Mr. Trąba filled the glasses — mine, however, he filled only half way, which hurt me terribly. The venomous thought of desertion and betrayal immediately flashed through my mind.

“One way or another, the operation will have to involve a sniper,” said Mr. Trąba. “Unfortunately the use of firearms is out of the question. It’s out of the question for a thousand various reasons, among which, however, one seems sufficient to me: namely, I don’t know how to use a firearm. Yes,” Mr. Trąba became gloomy, “on the list of my numerous inabilities, you will find this inability as well. . And even if,” he continued, full of melancholy disgust for himself, “even if, by some miracle we were able to acquire, let’s say, a shotgun, all the same there’s too little time for me to master the art of marksmanship with the required precision. In a word, gentlemen,” Mr. Trąba’s voice again became the voice of the seasoned field officer, “in a word, gentlemen, there remains. .”

“In a word, gentlemen, there remains the bow.” Father’s voice vibrated with mad fury. “Mr Trąba, enough of these jokes. If this is what you want, I can say that I refuse obedience as of this moment, I leave the detachment, I refuse to carry out any orders whatsoever, I leave the army, I join civilian ranks. I can utter any one of these scurrilous formulas. And I utter,” it seemed to me that the light-blue glow on Father’s face lightened even further on account of his deathly paleness, “and I utter this formula, and I utter all these buffoonish formulas at once, and at the same time,” Father grabbed the bottle from the table, “I suspend in perpetuity all rewards for even the most breathtaking phrases. . You go beyond the bounds of taste.” Father spoke a bit more quietly, but he didn’t calm down at all. On the contrary, the fury constantly growing in him now seemed to stifle his voice. “The very idea of an assassination attempt, the very idea of an assassination attempt is a risky one. This whole story constantly questions itself. But now we have the nail in the coffin of all plausibility. . You, Mr. Trąba, offend this whole unhappy nation. . Don’t you know how debased people are? Don’t you know that it really is necessary to kill him? And you? If you intend to kill him at all, before you get around to killing him, you’ll talk yourself to death. Don’t you understand this, or what?”

“I understand it, I understand it well,” Mr. Trąba said with a hollow voice.

“Since you understand it, why in the world do you mock us with your toys? By a billion barrels of beer! An assassin with a bow! A policeman with a ladies’ umbrella! Meanwhile people are being carted off to Siberia. Hi diddly dee, the bowman’s life for me.” Dots of foam appeared in the corners of Father’s mouth. “With a bow! Or how about a sling-shot! Or how about just like that!”

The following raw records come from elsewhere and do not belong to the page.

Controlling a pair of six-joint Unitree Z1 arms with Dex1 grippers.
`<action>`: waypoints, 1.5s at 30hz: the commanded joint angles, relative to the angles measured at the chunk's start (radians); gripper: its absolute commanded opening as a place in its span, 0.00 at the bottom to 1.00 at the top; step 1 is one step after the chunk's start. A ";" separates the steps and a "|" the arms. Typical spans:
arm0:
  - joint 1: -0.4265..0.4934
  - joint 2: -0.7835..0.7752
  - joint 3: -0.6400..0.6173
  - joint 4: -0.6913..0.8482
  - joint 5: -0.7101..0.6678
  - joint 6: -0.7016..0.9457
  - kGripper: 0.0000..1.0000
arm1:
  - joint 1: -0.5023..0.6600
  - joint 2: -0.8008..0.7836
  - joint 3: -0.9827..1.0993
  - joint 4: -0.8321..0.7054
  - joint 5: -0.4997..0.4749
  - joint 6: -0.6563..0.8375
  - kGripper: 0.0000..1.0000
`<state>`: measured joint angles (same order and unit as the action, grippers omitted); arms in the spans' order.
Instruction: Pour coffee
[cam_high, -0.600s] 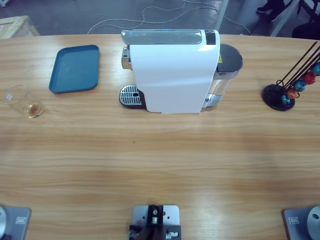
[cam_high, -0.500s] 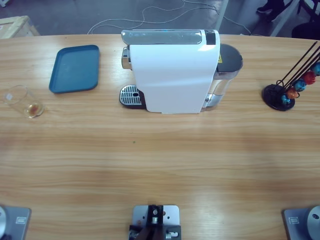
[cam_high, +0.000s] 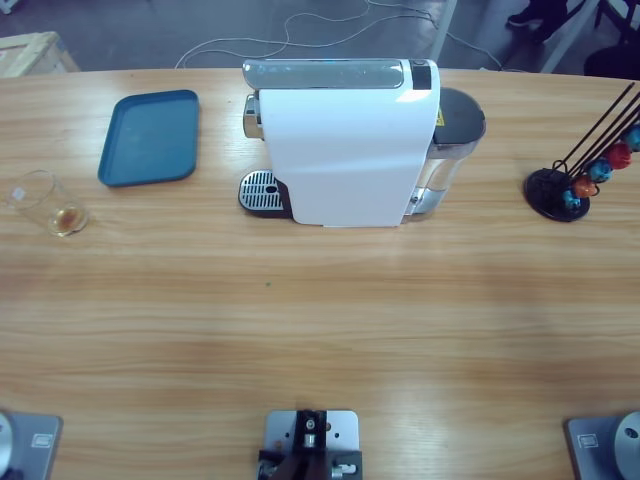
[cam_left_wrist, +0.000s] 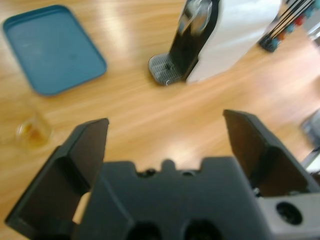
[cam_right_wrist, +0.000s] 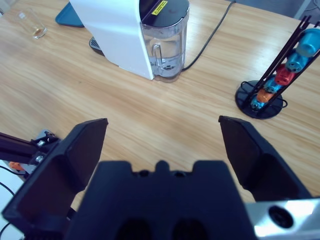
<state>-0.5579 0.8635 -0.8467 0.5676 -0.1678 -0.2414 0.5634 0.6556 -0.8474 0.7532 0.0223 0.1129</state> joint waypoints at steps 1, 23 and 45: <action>-0.007 0.445 -0.211 -0.166 -0.104 -0.290 0.99 | 0.009 -0.019 0.030 -0.003 0.013 0.006 1.00; -0.019 0.985 -0.532 -0.279 -0.414 -0.457 0.80 | 0.009 -0.006 0.031 -0.006 0.007 0.007 1.00; -0.044 0.853 -0.483 -0.284 -0.455 -0.512 0.00 | 0.009 -0.017 0.037 -0.013 0.007 0.007 1.00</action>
<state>-0.5728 1.7745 -1.3564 0.3012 -0.6175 -0.7389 0.5640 0.6471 -0.8463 0.7517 0.0243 0.1130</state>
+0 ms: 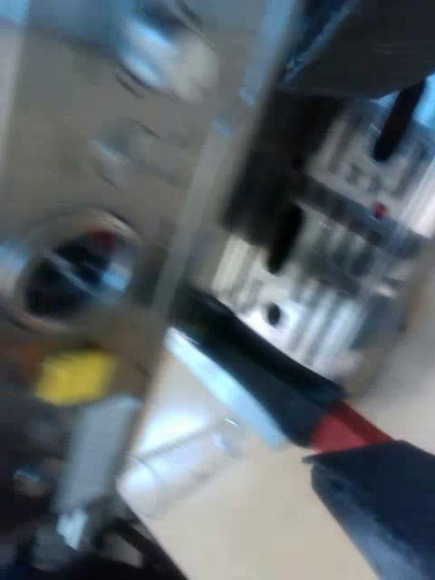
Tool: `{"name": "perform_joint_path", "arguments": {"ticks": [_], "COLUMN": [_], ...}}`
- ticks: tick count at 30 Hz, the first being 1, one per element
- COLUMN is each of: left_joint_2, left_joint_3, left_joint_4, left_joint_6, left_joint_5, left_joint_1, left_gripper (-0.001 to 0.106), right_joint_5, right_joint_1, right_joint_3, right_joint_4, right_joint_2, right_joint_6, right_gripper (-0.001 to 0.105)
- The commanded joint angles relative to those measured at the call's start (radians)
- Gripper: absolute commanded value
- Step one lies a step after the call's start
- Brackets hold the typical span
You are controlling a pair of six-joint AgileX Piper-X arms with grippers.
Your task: Put the handle in the coffee machine
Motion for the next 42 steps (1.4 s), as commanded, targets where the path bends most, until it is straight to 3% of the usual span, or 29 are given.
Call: {"name": "perform_joint_path", "arguments": {"ticks": [1,7,9,12,14,17,26,30,32,37,42], "left_joint_2": [-0.010,-0.010,-0.010,-0.016,-0.025,-0.038,-0.099,-0.137,-0.155,-0.217,-0.341], "left_joint_3": [-0.054,-0.121,-0.132,-0.146,-0.150,-0.149,-0.149,-0.149,-0.149,-0.149,-0.149], "left_joint_4": [-0.042,-0.064,-0.079,-0.109,-0.133,-0.146,-0.145,-0.145,-0.145,-0.152,-0.154], "left_joint_6": [-0.022,-0.026,-0.052,-0.119,-0.129,-0.128,-0.128,-0.128,-0.128,-0.128,-0.128], "left_joint_5": [0.004,0.043,0.026,-0.111,-0.211,-0.258,-0.258,-0.296,-0.324,-0.324,-0.324], "left_joint_1": [-0.001,-0.001,-0.001,-0.001,-0.001,-0.001,-0.001,-0.001,-0.001,-0.001,-0.001], "left_gripper": [0.069,0.069,0.069,0.069,0.069,0.069,0.069,0.069,0.069,0.069,0.069], "right_joint_5": [-0.008,-0.059,-0.058,-0.063,-0.062,-0.072,-0.077,-0.079,-0.102,-0.146,-0.165], "right_joint_1": [-0.049,-0.172,-0.212,-0.297,-0.358,-0.418,-0.720,-0.826,-0.866,-0.880,-0.880], "right_joint_3": [-0.059,-0.197,-0.226,-0.268,-0.281,-0.280,-0.278,-0.278,-0.278,-0.278,-0.278], "right_joint_4": [0.033,0.170,0.209,0.278,0.310,0.332,0.461,0.484,0.503,0.548,0.580], "right_joint_2": [-0.010,-0.012,-0.012,-0.012,-0.012,-0.016,-0.045,-0.090,-0.132,-0.242,-0.384], "right_joint_6": [-0.033,-0.038,-0.046,-0.046,-0.046,-0.046,-0.046,-0.046,-0.085,-0.220,-0.228], "right_gripper": [0.079,0.079,0.079,0.079,0.079,0.079,0.079,0.079,0.079,0.079,0.079]}}
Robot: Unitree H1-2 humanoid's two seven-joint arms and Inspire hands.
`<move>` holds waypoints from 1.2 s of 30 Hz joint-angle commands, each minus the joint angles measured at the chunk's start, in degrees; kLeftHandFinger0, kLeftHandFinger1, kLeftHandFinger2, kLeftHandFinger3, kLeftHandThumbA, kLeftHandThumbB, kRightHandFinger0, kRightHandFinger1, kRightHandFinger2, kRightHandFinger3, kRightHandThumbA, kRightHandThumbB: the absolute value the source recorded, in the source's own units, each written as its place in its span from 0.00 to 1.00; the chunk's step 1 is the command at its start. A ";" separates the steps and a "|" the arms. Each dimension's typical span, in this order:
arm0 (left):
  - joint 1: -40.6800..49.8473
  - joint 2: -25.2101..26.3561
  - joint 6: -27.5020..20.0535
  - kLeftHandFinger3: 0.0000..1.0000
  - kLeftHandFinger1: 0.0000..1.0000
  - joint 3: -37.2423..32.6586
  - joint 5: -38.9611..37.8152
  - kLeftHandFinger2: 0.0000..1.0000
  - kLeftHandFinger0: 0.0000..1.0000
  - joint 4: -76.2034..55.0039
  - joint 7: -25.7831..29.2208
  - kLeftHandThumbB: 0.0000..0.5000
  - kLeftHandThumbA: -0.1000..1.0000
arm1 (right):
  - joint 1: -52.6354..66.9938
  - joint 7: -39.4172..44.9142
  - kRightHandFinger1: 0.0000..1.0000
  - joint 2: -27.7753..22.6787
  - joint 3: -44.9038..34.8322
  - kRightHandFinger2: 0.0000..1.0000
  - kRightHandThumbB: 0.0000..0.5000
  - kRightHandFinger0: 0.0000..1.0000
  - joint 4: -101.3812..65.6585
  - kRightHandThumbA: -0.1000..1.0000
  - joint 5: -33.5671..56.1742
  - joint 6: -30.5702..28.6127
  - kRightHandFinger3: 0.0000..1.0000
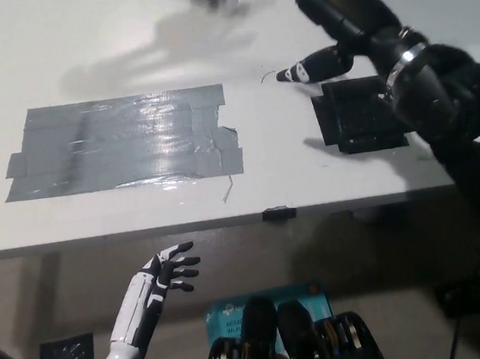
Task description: A tripod is kept on the middle of the desk infront of the robot and the robot grabs one of its legs to pick it up and hands it to a person
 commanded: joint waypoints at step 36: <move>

And gathering monstrous momentum, Father threw the bottle with all his might. Whether the ostentatious gesture was inversely proportional to his strength, or whether the power of Mr. Trąba’s hypnotic and redeeming gaze, which never left the bottle, was so great, or whether this was a rare conjunction of various coincidences — whatever it was, nothing happened. If there was a target, the projectile missed its target. The bottle made a short and remarkably slow flight in the direction of the window. The blanket blacking out the window deadened the blow. Like a plane on approach, it slipped down along the gray surface and, bouncing off the bench under the window, landed safely on the ground, and it drowsily, with its final impulses, rolled in the direction of my feet. For a moment we stared at it in silence, perhaps in fear that at any moment it would explode all the same and be blown to pieces, flow away in glass mixed with juniper vodka; or perhaps in the hope that some sort of energy or force would enter into it and that, as if turned by someone’s invisible hand, it would twirl roguishly and illicitly? But nothing happened. It was quiet, and the bottle, filled with the feverish and silent tussling of light-blue lights, rested at my feet.